Por eso el hombre bueno, el oyente de la Palabra, es aquel que se dedica con seriedad y constancia a escuchar lo que Dios quiere. Es el que, de golpe o golpe a golpe, descubre un tesoro de bondad que tiene en su corazón.
En realidad, diríamos que la Palabra es eso, es como que va cayendo en el corazón. Va sacando aquellas «costras» que no nos dejan ver o conocer lo que realmente tenemos y por eso nos hace relucir lo mejor que Dios sembró en nosotros.
Tenemos que confiar en que Dios Padre nos dio un corazón bueno, más allá de que sí tenemos pecados, nos equivocamos, más allá de que a veces podemos cometer algún mal. Si no, tenemos que siempre pensar que él nos quiere ayudar a descubrir que tenemos, por decirlo así, un núcleo de bondad profundo y que a veces está tan oculto, por las heridas de la vida, que no nos damos cuenta de que lo que tenemos que hacer únicamente es quitar los obstáculos para que brote lo más lindo de nosotros. Pero, al mismo tiempo, está siempre el peligro de ser, de alguna manera, «hipócritas de la Palabra», aunque suene duro; aquel que escucha, aquel que dice: «Señor, Señor», que se llena los labios, pero finalmente no hace nada de lo que dice nuestro buen Dios. ¡Cuántas veces caemos en eso! Por eso, hoy Jesús directamente nos pregunta: «¿Por qué ustedes me llaman: “¿Señor, Señor” y no hacen lo que les digo?». ¿Por qué me llamás «Señor, Señor» y no terminás haciendo lo que te digo, que es lo que te va a hacer bien? Hacer lo que Jesús nos dice, en definitiva, es la prueba más elocuente, más evidente, más clara, que lo amamos. No se puede amar a alguien si uno no le pone el corazón y el oído y no termina obedeciendo, o sea, ligándose con el corazón a aquello que nos plantea.

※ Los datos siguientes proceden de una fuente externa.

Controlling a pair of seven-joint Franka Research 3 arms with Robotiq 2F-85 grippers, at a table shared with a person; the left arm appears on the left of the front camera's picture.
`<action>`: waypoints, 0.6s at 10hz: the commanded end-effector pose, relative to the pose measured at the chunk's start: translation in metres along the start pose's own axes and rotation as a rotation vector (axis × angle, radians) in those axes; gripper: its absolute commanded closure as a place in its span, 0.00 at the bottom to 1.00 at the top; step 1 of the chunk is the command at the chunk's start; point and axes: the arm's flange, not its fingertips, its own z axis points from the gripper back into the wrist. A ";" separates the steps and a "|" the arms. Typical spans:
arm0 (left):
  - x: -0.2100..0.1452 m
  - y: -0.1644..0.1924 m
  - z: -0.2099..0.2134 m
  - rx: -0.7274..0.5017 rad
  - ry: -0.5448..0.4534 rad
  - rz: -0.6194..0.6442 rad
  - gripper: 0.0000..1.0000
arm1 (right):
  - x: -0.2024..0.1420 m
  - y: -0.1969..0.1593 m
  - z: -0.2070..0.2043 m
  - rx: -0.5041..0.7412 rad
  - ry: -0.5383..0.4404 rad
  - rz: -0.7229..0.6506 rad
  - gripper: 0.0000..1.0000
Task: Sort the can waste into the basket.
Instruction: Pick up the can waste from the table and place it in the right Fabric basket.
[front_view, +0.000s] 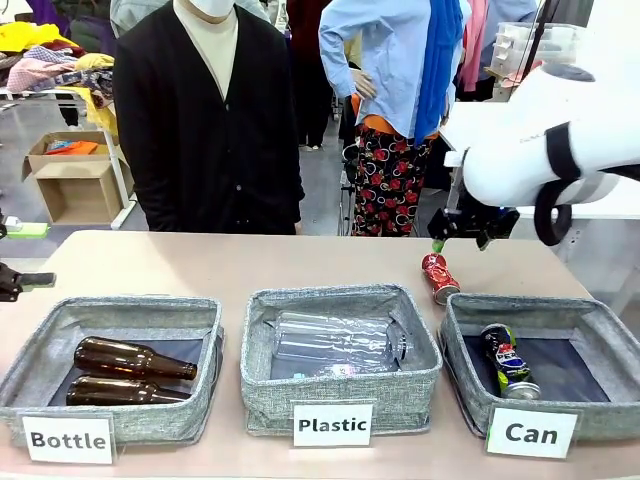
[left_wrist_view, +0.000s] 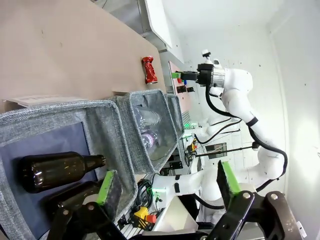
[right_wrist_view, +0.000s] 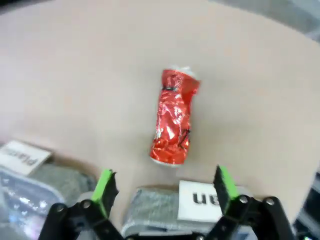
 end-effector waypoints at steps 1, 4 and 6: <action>0.000 -0.004 0.001 -0.007 -0.013 0.006 0.00 | 0.038 -0.021 -0.017 -0.036 0.015 0.062 0.00; 0.000 -0.004 0.001 -0.007 -0.013 0.006 0.00 | 0.061 -0.025 -0.059 -0.080 0.095 -0.012 0.00; 0.000 -0.004 0.001 -0.007 -0.013 0.006 0.00 | 0.070 -0.028 -0.083 -0.036 0.149 -0.038 0.00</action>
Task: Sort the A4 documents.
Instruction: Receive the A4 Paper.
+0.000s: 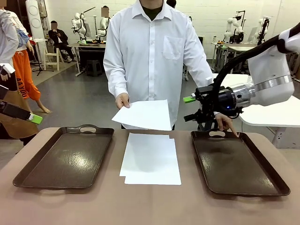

Y, finalmente, Jesús utiliza la imagen de la «casa». En realidad, el oyente bueno de la Palabra es aquel que sabe construir toda su vida sobre el verdadero cimiento de la roca, que es Cristo. En cambio, aquel que escucha, pero no hace nunca lo que Jesús dice, en definitiva, siempre está propenso a que todo se venga abajo de un día para el otro; no por culpa de Dios, sino justamente por no haber construido sobre él.
Todo se nos viene abajo en realidad porque no estamos poniendo nuestro corazón, nuestros anhelos, nuestras ansias, nuestros deseos y sueños, cimentados en la roca, que es Cristo. Si ponemos todo en Jesús, no hay nada que nos derribe. No hay ventarrón, ni terremoto, ni tsunami, que voltee ese «arbolito» que somos vos y yo y que va creciendo día a día regado por la Palabra de Dios. Nadie volteará nuestra casa, aunque sufra.
Dejemos hoy que la Palabra de Dios nos siga enriqueciendo el corazón. Preguntémonos sinceramente si estamos haciendo el esfuerzo por cumplir lo que Jesús nos dice y miremos hacia atrás y veamos también todo lo que él logró en nosotros día a día a través de su Palabra, especialmente en esta semana.
Tenemos un gran tesoro de bondad en nuestro corazón. Confiemos en eso y empecemos este fin de semana con mucha alegría, sabiendo que tenemos mucho para dar si sabemos escuchar y confiar en lo que Jesús nos regaló.